* PROBLEM: Please restate the records below word for word, leaving out every picture.
── THE DATA ──
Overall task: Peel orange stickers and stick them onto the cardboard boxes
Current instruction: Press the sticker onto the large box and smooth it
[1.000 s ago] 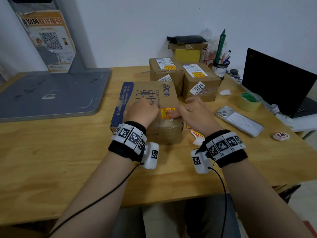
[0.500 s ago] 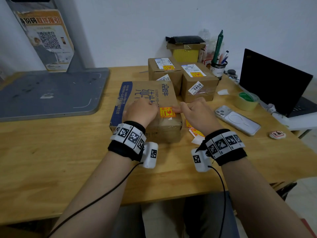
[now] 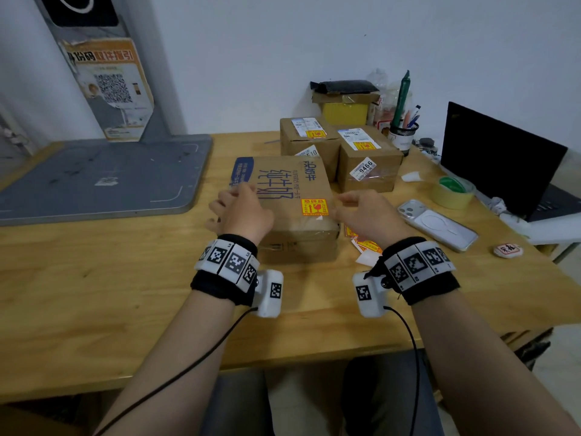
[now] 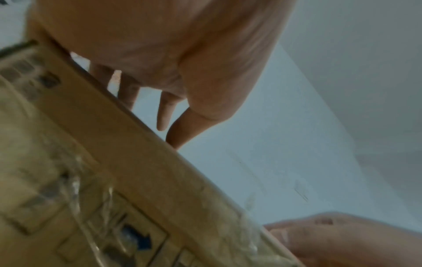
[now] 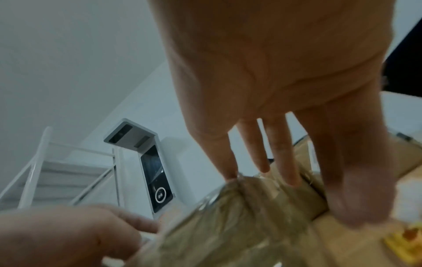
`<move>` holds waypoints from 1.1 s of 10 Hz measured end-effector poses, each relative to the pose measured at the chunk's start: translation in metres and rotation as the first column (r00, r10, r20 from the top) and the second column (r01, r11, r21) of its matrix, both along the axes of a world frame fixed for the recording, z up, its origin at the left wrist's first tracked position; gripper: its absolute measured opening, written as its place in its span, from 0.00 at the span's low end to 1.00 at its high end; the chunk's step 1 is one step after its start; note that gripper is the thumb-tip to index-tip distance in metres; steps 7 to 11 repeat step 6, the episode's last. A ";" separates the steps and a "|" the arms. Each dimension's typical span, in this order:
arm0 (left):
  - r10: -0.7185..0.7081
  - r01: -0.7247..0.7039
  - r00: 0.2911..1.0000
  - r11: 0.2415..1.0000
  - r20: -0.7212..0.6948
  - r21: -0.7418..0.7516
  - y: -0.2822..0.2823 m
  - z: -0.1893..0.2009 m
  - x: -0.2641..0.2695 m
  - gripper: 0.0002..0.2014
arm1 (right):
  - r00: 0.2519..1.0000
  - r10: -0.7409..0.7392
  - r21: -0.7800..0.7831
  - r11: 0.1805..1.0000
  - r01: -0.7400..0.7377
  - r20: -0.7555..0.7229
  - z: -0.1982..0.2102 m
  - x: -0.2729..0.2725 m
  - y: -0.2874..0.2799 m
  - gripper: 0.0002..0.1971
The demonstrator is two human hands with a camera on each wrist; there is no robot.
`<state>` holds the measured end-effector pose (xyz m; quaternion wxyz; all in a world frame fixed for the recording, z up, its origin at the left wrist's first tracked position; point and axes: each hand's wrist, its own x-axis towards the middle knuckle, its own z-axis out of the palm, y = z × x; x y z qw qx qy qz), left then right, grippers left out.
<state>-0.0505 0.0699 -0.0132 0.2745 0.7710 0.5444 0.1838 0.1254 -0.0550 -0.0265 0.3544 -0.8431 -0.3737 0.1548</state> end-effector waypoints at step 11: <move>-0.050 0.050 0.994 0.999 0.099 0.004 0.052 0.009 0.004 0.22 | 0.999 0.036 -0.106 0.994 -0.039 -0.029 0.041 -0.005 0.048 0.19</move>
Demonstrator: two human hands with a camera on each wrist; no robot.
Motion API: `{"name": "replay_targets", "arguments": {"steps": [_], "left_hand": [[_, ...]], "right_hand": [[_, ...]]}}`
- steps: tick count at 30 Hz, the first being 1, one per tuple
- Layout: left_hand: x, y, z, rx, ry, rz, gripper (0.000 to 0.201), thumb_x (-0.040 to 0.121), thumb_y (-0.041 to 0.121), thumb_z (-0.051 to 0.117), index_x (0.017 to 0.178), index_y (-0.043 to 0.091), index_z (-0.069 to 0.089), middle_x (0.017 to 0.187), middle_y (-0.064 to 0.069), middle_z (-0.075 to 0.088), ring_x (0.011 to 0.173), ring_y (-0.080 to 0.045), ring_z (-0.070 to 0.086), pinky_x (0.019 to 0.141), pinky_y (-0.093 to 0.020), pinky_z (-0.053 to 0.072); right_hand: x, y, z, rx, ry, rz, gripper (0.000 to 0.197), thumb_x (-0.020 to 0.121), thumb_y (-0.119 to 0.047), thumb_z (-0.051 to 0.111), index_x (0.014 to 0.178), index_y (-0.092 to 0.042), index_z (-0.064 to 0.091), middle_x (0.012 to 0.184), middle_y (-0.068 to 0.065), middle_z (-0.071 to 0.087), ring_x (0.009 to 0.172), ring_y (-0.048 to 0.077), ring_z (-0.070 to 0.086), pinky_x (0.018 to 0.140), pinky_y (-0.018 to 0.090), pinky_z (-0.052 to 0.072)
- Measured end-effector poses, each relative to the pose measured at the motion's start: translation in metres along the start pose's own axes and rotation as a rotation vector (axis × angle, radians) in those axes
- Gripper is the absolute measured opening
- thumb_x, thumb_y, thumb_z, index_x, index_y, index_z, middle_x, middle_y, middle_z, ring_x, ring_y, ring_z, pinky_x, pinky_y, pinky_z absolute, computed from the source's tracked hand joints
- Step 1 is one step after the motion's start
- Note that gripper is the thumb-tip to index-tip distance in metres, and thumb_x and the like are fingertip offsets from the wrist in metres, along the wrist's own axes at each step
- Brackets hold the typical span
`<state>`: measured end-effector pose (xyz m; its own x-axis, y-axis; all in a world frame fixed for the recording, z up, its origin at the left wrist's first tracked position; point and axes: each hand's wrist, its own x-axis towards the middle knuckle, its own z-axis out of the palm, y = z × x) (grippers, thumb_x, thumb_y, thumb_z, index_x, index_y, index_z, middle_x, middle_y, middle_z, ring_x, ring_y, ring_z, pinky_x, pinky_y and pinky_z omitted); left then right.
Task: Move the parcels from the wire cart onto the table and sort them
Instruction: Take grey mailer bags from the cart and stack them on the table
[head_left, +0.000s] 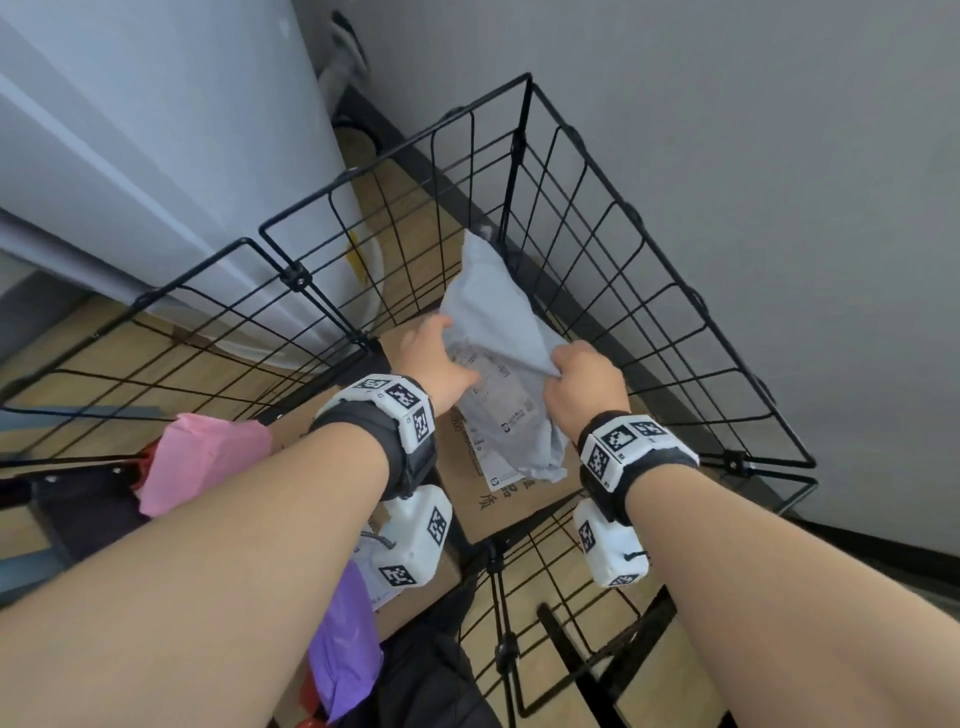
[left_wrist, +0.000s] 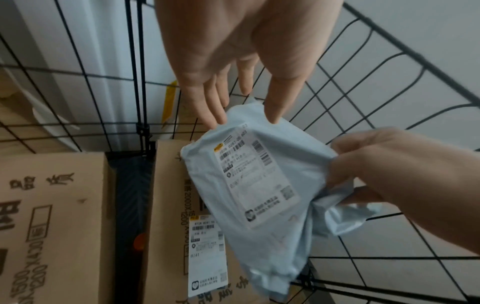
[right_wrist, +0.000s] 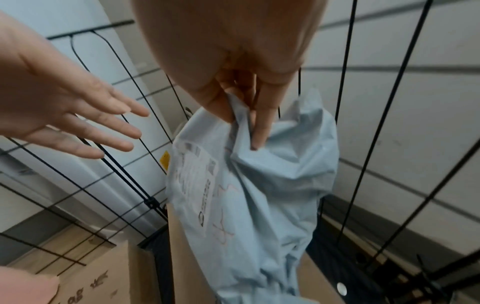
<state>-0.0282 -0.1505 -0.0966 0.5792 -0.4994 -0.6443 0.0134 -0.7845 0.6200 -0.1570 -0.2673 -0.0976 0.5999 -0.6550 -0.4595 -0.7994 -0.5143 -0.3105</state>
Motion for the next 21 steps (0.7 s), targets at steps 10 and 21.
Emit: {"name": "replay_targets", "arguments": {"steps": [10,21], "left_hand": [[-0.089,0.047,-0.071,0.403,0.258,0.237,0.123,0.059,0.040,0.086,0.147,0.041,0.000,0.159,-0.005,0.001,0.146,-0.032,0.008,0.115,-0.056,0.020],[-0.241,0.131,-0.122,0.790,0.084,0.493,0.129,0.051,0.063,0.080,0.147,0.046,-0.005,0.161,-0.001,0.004,0.148,-0.028,-0.005,0.110,-0.067,0.003]], "right_hand": [[-0.088,-0.035,-0.110,0.245,0.382,-0.093,0.029,0.080,-0.003,0.048,0.061,-0.015,0.029,0.061,0.001,0.039,0.055,0.014,0.034,0.049,0.028,0.022],[-0.236,-0.078,-0.208,0.310,0.651,-0.264,0.008,0.079,0.000,0.050,0.074,-0.001,0.056,0.069,0.009,0.054,0.070,0.023,0.048,0.061,0.029,0.039]]}}
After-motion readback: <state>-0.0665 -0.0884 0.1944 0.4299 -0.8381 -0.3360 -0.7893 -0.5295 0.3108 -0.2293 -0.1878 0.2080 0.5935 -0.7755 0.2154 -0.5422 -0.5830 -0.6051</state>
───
* TASK RESULT:
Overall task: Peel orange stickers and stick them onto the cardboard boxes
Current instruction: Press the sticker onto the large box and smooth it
[1.000 s ago] 
[0.500 s ago] 
[now] 
[now] 
[now] 
`<move>` holds waypoints from 1.1 s of 10 Hz measured end-effector poses, each relative to the pose measured at the chunk's start: translation in metres and rotation as the first column (r00, r10, r20 from the top) and the second column (r01, r11, r21) of its matrix, both along the axes of a world frame fixed for the recording, z up, its origin at the left wrist's first tracked position; gripper: its absolute measured opening, written as its place in its span, from 0.00 at the span's low end to 1.00 at its high end; the chunk's step 1 is one step after its start; note that gripper is the thumb-tip to index-tip distance in metres; steps 7 to 11 repeat step 6, the episode's last. A ";" separates the steps and a "|" the arms. Each dimension's typical span, in this order:
arm0 (left):
  - r10: -0.7185..0.7081
  - r01: -0.7247..0.7039
  - r00: 0.2911..1.0000
  - r11: 0.2415..1.0000
  - r20: -0.7212..0.6948
  - r21: -0.7418..0.7516
  - y: -0.2822..0.2823 m
  - z: -0.1893..0.2009 m
  - x: -0.2641..0.2695 m
  - gripper: 0.0002..0.2014
arm1 (right):
  - r00: 0.2519..1.0000
  - r10: -0.7409..0.7392
  - r21: -0.7800..0.7831
  - r11: 0.1805..1.0000
  - r01: -0.7400..0.7377
  - r20: -0.7555..0.7229
  - z: -0.1982..0.2102 m
  - x: -0.2729..0.2725 m
  - y: -0.2874..0.2799 m
  - gripper: 0.0002..0.1971
The demonstrator is two human hands with a camera on each wrist; there is no robot.
`<state>` holds the measured end-effector pose (xyz m; quaternion wxyz; all in a world frame fixed for the recording, z up, its origin at the left wrist's first tracked position; point and axes: each hand's wrist, its own x-axis towards the middle knuckle, its own z-axis out of the palm, y = z × x; x y z qw qx qy qz), left then right, grippers left out.
<state>-0.0505 0.0699 -0.0132 0.2745 0.7710 0.5444 0.1838 0.1254 -0.0550 -0.0265 0.3544 -0.8431 -0.3737 0.1548</state> end-effector waypoints at step 11: <move>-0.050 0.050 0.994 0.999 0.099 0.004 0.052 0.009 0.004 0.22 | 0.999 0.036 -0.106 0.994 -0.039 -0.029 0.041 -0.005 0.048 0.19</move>
Demonstrator: two human hands with a camera on each wrist; no robot.
Motion API: `{"name": "replay_targets", "arguments": {"steps": [_], "left_hand": [[_, ...]], "right_hand": [[_, ...]]}}`
- steps: tick count at 30 Hz, the first being 1, one per tuple
- Layout: left_hand: x, y, z, rx, ry, rz, gripper (0.000 to 0.201), thumb_x (-0.040 to 0.121), thumb_y (-0.041 to 0.121), thumb_z (-0.051 to 0.117), index_x (0.017 to 0.178), index_y (-0.043 to 0.091), index_z (-0.069 to 0.089), middle_x (0.017 to 0.187), middle_y (-0.064 to 0.069), middle_z (-0.075 to 0.088), ring_x (0.011 to 0.173), ring_y (-0.080 to 0.045), ring_z (-0.070 to 0.086), pinky_x (0.019 to 0.141), pinky_y (-0.093 to 0.020), pinky_z (-0.053 to 0.072); right_hand: x, y, z, rx, ry, rz, gripper (0.000 to 0.197), thumb_x (-0.020 to 0.121), thumb_y (-0.119 to 0.047), thumb_z (-0.051 to 0.111), index_x (0.014 to 0.178), index_y (-0.092 to 0.042), index_z (-0.064 to 0.091), middle_x (0.012 to 0.184), middle_y (-0.068 to 0.065), middle_z (-0.071 to 0.087), ring_x (0.009 to 0.172), ring_y (-0.048 to 0.077), ring_z (-0.070 to 0.086), pinky_x (0.018 to 0.140), pinky_y (-0.018 to 0.090), pinky_z (-0.052 to 0.072)
- Measured end-effector poses, each relative to the pose measured at the motion's start: translation in metres along the start pose's own axes and rotation as a rotation vector (axis × angle, radians) in those axes
- Gripper is the absolute measured opening
- thumb_x, thumb_y, thumb_z, index_x, index_y, index_z, middle_x, middle_y, middle_z, ring_x, ring_y, ring_z, pinky_x, pinky_y, pinky_z absolute, computed from the source's tracked hand joints
- Step 1 is one step after the motion's start
- Note that gripper is the thumb-tip to index-tip distance in metres, and thumb_x and the like are fingertip offsets from the wrist in metres, along the wrist's own axes at each step
- Brackets hold the typical span
`<state>`: measured end-effector pose (xyz m; its own x-axis, y-axis; all in a world frame fixed for the recording, z up, its origin at the left wrist's first tracked position; point and axes: each hand's wrist, its own x-axis towards the middle knuckle, its own z-axis out of the palm, y = z × x) (grippers, thumb_x, thumb_y, thumb_z, index_x, index_y, index_z, middle_x, middle_y, middle_z, ring_x, ring_y, ring_z, pinky_x, pinky_y and pinky_z omitted); left then right.
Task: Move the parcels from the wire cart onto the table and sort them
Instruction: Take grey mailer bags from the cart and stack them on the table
[head_left, +0.000s] 
[left_wrist, +0.000s] 
[right_wrist, +0.000s] 
<state>-0.0282 -0.1505 -0.0966 0.5792 -0.4994 -0.6443 0.0134 -0.7845 0.6200 -0.1570 -0.2673 -0.0976 0.5999 -0.6550 -0.4595 -0.7994 -0.5143 -0.3105</state>
Motion for the next 21 steps (0.7 s), targets at steps 10 and 21.
Emit: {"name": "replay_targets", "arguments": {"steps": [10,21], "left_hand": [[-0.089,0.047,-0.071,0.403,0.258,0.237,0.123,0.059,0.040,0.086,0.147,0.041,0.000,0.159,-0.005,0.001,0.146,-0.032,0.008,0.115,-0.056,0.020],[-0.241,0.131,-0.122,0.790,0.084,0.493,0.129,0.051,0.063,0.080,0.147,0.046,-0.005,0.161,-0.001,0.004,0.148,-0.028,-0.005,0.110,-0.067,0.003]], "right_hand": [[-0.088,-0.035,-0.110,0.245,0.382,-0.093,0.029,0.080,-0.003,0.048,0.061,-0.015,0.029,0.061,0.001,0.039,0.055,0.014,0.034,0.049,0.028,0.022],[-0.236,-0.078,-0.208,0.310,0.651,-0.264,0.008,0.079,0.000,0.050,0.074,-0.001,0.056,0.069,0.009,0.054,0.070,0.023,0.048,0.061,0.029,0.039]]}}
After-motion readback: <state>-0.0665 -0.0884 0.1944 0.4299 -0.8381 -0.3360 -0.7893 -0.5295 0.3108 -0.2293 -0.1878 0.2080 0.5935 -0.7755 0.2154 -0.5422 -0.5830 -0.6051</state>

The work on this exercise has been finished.